According to this morning's news reports, "congressional leaders" have reached agreement on an excise tax on health insurance, the main revenue-raiser in the Senate version of the health care reform bill. The Senate wants to tax at 40% the coverage amount of so-called "cadillac" policies (defined as $8500 for individuals and $23000 for families)--i.e., good health care plans that all of us would like to have and that union workers often have as one of the benefits of the power of collective bargaining. The facts aren't really out, but the news says that there is now a deal on the excise tax to make it somewhat more palatable. See Herszenhorn, Democratic Leaders Reach Compromise on Taxing Health Plans, NY Times, Jan. 14, 2010.
I oppose this means of funding health care reform.

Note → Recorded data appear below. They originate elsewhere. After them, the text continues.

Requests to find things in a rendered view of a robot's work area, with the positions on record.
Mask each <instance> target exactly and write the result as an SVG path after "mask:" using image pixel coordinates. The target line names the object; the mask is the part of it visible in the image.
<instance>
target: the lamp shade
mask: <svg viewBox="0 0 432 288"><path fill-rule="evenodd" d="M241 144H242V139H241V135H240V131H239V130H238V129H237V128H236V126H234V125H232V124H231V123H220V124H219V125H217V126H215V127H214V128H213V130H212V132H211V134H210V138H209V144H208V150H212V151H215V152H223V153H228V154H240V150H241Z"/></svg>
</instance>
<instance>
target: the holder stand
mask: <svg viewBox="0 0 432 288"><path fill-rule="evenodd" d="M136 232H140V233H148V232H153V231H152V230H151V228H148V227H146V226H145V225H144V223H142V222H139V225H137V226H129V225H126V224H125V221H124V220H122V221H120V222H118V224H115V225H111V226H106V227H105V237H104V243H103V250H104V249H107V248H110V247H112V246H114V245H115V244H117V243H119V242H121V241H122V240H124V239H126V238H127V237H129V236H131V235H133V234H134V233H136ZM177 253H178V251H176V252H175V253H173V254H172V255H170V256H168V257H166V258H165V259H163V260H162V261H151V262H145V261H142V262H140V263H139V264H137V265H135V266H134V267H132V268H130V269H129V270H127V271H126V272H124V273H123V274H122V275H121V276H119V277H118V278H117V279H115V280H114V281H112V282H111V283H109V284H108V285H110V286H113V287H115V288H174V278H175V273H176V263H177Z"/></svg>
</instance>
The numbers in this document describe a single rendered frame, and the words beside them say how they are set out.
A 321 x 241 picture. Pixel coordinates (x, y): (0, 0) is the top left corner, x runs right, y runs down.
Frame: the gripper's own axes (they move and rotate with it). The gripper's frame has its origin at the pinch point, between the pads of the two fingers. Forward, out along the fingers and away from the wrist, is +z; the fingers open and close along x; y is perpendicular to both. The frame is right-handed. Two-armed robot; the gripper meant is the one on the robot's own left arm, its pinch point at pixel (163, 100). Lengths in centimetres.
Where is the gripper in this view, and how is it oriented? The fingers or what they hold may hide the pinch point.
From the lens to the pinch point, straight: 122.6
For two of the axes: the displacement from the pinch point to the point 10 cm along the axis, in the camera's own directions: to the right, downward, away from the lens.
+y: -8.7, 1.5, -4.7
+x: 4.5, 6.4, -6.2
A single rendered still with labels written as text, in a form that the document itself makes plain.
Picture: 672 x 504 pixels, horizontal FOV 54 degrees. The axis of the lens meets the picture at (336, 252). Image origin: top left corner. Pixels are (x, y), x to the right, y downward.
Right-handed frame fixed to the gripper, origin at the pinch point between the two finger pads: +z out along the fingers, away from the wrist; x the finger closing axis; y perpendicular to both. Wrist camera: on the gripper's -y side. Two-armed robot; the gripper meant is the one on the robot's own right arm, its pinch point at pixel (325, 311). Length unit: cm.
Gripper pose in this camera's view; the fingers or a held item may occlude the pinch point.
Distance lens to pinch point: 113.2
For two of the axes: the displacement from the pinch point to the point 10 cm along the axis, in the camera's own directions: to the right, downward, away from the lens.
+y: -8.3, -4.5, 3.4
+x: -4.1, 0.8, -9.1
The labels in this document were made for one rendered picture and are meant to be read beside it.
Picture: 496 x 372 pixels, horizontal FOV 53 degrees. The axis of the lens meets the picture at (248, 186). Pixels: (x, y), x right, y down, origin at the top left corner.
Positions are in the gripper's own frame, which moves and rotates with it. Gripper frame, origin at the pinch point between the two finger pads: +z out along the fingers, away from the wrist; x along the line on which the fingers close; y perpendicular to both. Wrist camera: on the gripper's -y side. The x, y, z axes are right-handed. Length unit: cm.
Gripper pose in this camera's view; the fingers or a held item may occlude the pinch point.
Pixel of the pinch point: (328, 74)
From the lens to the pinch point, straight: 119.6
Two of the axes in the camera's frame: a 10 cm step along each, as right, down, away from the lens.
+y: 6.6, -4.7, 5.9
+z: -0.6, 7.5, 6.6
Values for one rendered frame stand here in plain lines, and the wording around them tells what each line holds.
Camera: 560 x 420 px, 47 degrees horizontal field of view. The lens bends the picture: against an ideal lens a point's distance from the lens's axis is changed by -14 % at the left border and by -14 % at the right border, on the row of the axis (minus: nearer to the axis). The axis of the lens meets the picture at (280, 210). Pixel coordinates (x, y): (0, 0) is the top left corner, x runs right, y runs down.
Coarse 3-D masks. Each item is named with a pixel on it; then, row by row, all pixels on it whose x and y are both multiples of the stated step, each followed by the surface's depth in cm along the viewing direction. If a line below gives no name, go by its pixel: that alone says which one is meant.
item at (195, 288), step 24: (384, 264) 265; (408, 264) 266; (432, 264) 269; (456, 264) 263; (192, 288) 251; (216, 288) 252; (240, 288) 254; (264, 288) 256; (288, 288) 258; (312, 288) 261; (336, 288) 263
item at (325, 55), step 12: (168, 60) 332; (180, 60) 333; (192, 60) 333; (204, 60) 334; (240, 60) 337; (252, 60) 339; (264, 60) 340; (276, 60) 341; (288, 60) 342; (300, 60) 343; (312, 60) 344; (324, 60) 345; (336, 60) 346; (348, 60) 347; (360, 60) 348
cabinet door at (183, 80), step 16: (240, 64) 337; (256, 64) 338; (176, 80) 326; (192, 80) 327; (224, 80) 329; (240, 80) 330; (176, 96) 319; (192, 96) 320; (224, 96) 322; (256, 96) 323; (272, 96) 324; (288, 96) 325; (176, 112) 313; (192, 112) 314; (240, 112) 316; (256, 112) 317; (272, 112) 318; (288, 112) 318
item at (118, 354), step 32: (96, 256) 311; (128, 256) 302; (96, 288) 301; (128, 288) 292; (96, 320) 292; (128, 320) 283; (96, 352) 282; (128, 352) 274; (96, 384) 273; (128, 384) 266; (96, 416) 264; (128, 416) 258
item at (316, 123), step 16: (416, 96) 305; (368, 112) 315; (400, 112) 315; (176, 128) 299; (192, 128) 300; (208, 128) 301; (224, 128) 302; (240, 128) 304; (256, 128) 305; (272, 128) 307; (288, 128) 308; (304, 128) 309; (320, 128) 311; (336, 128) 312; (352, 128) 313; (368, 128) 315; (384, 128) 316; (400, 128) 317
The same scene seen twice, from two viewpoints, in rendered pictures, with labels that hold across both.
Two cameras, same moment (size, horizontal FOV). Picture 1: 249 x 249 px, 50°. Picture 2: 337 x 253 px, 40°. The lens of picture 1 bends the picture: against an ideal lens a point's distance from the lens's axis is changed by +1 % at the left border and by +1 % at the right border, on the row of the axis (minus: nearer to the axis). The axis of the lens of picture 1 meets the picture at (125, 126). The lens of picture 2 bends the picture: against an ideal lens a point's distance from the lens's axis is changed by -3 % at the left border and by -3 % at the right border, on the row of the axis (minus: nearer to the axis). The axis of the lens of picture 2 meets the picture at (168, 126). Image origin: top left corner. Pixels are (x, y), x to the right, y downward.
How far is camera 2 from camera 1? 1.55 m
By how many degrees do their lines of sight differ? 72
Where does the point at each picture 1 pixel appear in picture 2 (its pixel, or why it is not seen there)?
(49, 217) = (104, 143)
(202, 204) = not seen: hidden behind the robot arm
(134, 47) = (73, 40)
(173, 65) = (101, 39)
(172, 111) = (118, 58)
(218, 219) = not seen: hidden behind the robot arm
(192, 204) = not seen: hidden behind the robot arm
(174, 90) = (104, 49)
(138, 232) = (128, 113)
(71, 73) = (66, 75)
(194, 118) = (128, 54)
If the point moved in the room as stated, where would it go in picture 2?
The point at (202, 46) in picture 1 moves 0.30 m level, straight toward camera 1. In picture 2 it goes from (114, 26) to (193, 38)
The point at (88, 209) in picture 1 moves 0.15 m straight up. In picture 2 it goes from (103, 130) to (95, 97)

It does not strike at the issue--which is the fact that many people have too little insurance and that even the insurance people have doesn't provide adequate health care benefits because of the privatized benefit to health insurance companies of taking a significant spread between the cost of the health care actually provided (which they seek to minimize through bureaucratic decisionmaking and jargonese that cheats the insured person) and the amount paid to providers (which they seek to minimize through clout based on scale). Instead, it strikes at unionization (a reason that Republicans and right-wing Dems pushed for this version of revenue-raising). Unions are the one way that employees have to gain some clout in bargaining with their employers. With the decline of unions, wages and benefits for employees in the US have not kept up with the substantial benefits that employers grant themselves (many of them tax-subsidized). Attacking unions and not providing better or even equal health care to union workers, by attacking the health care plans that unions have fought to provide for their employees, is a disastrous way to pay for even the little bit of health care reform that this package will provide.
The House version makes much more sense--the House bill calls for an income surtax on wealthy taxpayers--those who make $500,000 or more (individuals) or $1 million or more (couples). That's a reasonable way to pay for the bill. We have had much higher tax rates in the past, and had good, broad-based economic growth. The four decades of reaganomics have moved us to a system that is hugely beneficial for the rich and bears down too hard on the middle class (which one could generally define as the middle three quintiles of the income distribution, all of whom make substantially less than $500,000 annually). We need to raise the tax rates on the upper income distribution, to counter the trend towards harmful levels of income inequality while also countering the trend towards low effective tax rates on the upper crust. Raising the rates through a surcharge to pay for health care reform makes sense--it doesn't take health care away from the middle class as the Senate bill does, but asks more of the upper crust which has enjoyed increasingly singificant benefits from the US financial system over the last few decades.